American philosopher and gender theorist Judith Butler has contributed to political philosophy, ethics, third-wave feminism, queer theory, and literary theory.
Starting in 1998, Butler has been Maxine Elliot Professor of Comparative Literature and Program of Critical Theory at the University of California, Berkeley. Additionally, they hold the Hannah Arendt Chair at the European Graduate School.
Their books Gender Trouble: Feminism and the Subversion of Identity (1990) and Bodies That Matter: On the Discursive Limits of Sex (1993) challenge conventional notions of gender and develop their theory of gender performativity.
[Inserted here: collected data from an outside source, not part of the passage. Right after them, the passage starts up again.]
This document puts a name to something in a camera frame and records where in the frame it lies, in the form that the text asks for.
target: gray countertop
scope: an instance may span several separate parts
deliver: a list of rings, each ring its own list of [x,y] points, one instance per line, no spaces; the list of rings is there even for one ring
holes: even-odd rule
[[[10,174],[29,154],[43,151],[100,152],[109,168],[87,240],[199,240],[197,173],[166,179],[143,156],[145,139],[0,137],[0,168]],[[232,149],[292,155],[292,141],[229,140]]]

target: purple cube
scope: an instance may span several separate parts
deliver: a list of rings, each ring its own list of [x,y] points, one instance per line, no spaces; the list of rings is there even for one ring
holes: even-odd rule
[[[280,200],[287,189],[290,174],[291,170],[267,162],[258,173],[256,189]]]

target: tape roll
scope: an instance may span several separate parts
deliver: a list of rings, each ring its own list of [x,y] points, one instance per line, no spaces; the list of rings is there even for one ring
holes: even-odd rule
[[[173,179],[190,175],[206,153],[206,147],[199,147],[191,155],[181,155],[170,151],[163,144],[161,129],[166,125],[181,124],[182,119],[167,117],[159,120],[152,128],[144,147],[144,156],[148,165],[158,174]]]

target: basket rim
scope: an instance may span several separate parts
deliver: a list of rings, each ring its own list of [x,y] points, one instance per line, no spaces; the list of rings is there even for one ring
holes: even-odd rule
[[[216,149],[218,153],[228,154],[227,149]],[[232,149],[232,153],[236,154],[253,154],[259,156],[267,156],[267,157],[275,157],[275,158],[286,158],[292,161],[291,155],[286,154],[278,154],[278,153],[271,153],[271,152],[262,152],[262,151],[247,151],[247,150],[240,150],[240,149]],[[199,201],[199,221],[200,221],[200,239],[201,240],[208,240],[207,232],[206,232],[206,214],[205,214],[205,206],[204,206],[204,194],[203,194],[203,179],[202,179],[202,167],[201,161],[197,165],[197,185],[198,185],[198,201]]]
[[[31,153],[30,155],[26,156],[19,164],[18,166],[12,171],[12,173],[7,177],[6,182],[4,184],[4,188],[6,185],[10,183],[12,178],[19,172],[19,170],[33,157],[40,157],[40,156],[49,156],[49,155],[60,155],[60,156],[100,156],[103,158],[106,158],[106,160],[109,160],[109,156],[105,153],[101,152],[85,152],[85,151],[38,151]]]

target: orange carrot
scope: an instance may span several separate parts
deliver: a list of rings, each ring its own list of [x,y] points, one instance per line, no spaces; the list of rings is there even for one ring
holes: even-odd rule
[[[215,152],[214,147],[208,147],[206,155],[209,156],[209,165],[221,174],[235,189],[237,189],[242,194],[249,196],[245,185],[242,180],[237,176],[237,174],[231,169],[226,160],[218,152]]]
Feminist and queer scholarship have been greatly influenced by this theory.
In this instalment of repsychl’s ‘Notes From’ series, we present a collection of quotes from their most notable works.

“We lose ourselves in what we read, only to return to ourselves, transformed and part of a more expansive world.”
“The violence of language consists in its effort to capture the ineffable and, hence, to destroy it, to seize hold of that which must remain elusive for language to operate as a living thing.”
Excitable Speech: A Politics of the Performative
“We must be undone in order to do ourselves: we must be part of a larger social fabric of existence in order to create who we are.”
Undoing Gender

“That my agency is riven with paradox does not mean it is impossible. It means only that paradox is the condition of its possibility.”
Undoing Gender
“There is no gender identity behind the expressions of gender… identity is performatively constituted by the very ‘expressions’ that are said to be its results.”